Shila dice que la obra de los hermanos Lamborghini –Osvaldo y Leónidas– es una marca fundamental. “Yo soy hija de la sociedad de masas. En mi novela extremé y radicalicé ciertos recursos de Puig en el manejo de los registros de la cultura popular.” Por sus rasgos orientales –es hijo de un inmigrante japonés–, al autor de Gaijin le endilgaban una herencia con la prosa oriental que a él le provocaba risa. “Yo no había leído nada de literatura oriental cuando escribí mi novela. Por eso le pifio mal en algunas cosas; yo no sabía nombres en japonés y empecé a inventar, y a uno de los personajes le puse Kenzo, por el perfume.” Pero Matayoshi no oculta la influencia de Salinger, de quien tomó prestada la forma de redactar y de hacer flashbacks todo el tiempo. “Lo que más me estimula para escribir son mis propios malentendidos”, asegura Samanta.
–¿Cómo es eso?
–Soy muy distraída, puedo ir a un lugar en coche y volver en colectivo, tengo serios problemas (risas). Confundo las cosas, las entiendo mal, leo un libro que me gusta mucho y en la cuarta página me doy cuenta de que estoy leyendo cualquier cosa, lo que se me canta. Y eso quizá termina siendo un cuento mío. Laburo mucho desde las imágenes.
–¿Por qué escribe cuentos, un género que cotiza en baja?
–Ojalá lo supiera... Me parece que las ideas, por sí solas, te piden a gritos un formato y un estilo. Yo no podría hacer una novela con uno de mis cuentos, porque escribo de atrás para adelante. Antes de sentarme a escribir, sé lo que necesita el cuento. Quizás este sistema sea el que atenta contra la posibilidad de escribir una novela.

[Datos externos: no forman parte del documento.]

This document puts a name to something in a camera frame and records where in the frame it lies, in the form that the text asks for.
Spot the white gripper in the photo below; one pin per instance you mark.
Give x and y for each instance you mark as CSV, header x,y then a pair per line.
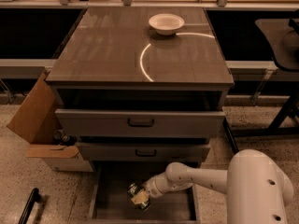
x,y
151,187

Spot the green soda can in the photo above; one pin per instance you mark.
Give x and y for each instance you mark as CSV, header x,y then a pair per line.
x,y
132,190

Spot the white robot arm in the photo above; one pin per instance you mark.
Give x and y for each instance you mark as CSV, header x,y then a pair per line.
x,y
256,189

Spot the bottom grey drawer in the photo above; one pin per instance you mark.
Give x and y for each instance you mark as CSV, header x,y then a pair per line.
x,y
112,205

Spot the grey drawer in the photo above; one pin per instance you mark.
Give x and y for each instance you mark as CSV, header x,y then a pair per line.
x,y
143,152
112,205
155,124

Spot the middle grey drawer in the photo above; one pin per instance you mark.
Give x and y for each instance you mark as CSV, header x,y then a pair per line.
x,y
143,152

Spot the top grey drawer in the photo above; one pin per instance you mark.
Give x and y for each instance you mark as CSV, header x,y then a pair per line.
x,y
155,124

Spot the grey drawer cabinet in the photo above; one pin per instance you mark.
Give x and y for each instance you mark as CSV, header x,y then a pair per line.
x,y
115,47

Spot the cans inside cardboard box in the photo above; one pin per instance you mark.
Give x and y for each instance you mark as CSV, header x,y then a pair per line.
x,y
61,138

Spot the black stand leg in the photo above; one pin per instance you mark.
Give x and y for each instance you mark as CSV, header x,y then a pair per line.
x,y
230,136

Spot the brown cardboard box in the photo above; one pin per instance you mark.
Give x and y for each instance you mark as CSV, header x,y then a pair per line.
x,y
35,122

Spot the white bowl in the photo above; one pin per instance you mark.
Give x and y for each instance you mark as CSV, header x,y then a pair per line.
x,y
166,24

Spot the black chair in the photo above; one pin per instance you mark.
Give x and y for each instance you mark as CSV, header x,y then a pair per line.
x,y
283,37

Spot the black handle bar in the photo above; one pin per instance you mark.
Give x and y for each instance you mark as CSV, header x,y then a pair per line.
x,y
34,197

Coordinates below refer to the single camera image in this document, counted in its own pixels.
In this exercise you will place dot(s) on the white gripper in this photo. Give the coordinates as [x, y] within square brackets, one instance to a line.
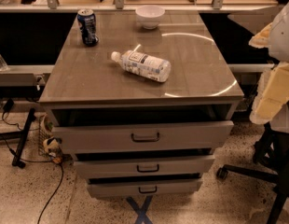
[282, 36]

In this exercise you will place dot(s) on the clear plastic water bottle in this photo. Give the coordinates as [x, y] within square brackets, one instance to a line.
[143, 65]

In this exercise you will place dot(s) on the top grey drawer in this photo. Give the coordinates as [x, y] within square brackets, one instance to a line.
[143, 137]

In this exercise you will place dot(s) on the grey drawer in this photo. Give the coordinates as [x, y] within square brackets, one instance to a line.
[143, 137]
[144, 188]
[141, 167]

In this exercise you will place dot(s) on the white bowl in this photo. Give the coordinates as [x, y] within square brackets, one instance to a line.
[149, 16]

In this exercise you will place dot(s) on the grey drawer cabinet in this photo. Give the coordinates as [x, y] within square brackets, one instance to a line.
[87, 88]

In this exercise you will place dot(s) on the bottom grey drawer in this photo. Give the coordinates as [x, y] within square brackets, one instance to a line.
[144, 188]

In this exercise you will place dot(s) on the blue soda can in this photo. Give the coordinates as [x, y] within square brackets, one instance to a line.
[87, 24]

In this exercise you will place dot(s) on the middle grey drawer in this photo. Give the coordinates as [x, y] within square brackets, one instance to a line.
[141, 167]

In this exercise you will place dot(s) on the clear plastic cup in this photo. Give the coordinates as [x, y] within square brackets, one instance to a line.
[3, 64]

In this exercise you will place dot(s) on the black stand leg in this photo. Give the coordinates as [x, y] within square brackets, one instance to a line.
[17, 162]

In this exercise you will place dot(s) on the wire basket with clutter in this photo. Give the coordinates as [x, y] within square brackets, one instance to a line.
[49, 144]

“Voy a plagiarte el sistema”, interviene Matayoshi. “Yo estaba muy peleado con la colectividad japonesa en la Argentina porque los veía muy cerrados, muy a la defensiva todo el tiempo y era algo que me molestaba mucho”, subraya el autor de Gaijin. “Fui a Japón, invitado como representante de la colectividad, y le di caños a todo el mundo, aproveché, no me iba a quedar callado, así que no creo que me vuelvan a invitar”, pronostica. “Mi relación es de amor y odio. Lo mío es tratar de entender un poco mi cultura japonesa; eso me estimula a la hora de escribir historias.” A Juan le tira el presente: “Termino de escribir algo y me pregunto si refleja lo que me estaba pasando en ese momento. Después de dos meses me parece viejo o que perdió intensidad”, precisa. El autor de El caníbal cuenta por qué le gusta tanto cortar y pegar noticias publicadas en los diarios. “Hay una tradición de trabajo con materiales que se supone no son literarios, como lo hace Leónidas Lamborghini. Sarmiento me gusta mucho, lo leo como un escritor ansioso por construir la Argentina. Recuerdos de provincia es el principio de una literatura salvaje que llega hasta Lamborghini”, plantea. “¡Cómo no usar los recortes del diario, si abrís Crónica y leés noticias que son literatura!” En uno de los epígrafes con los que abre El caníbal, Joyce le advertía a Djuna Barnes: “Un escritor nunca debe escribir sobre lo extraordinario: eso queda para el periodista”.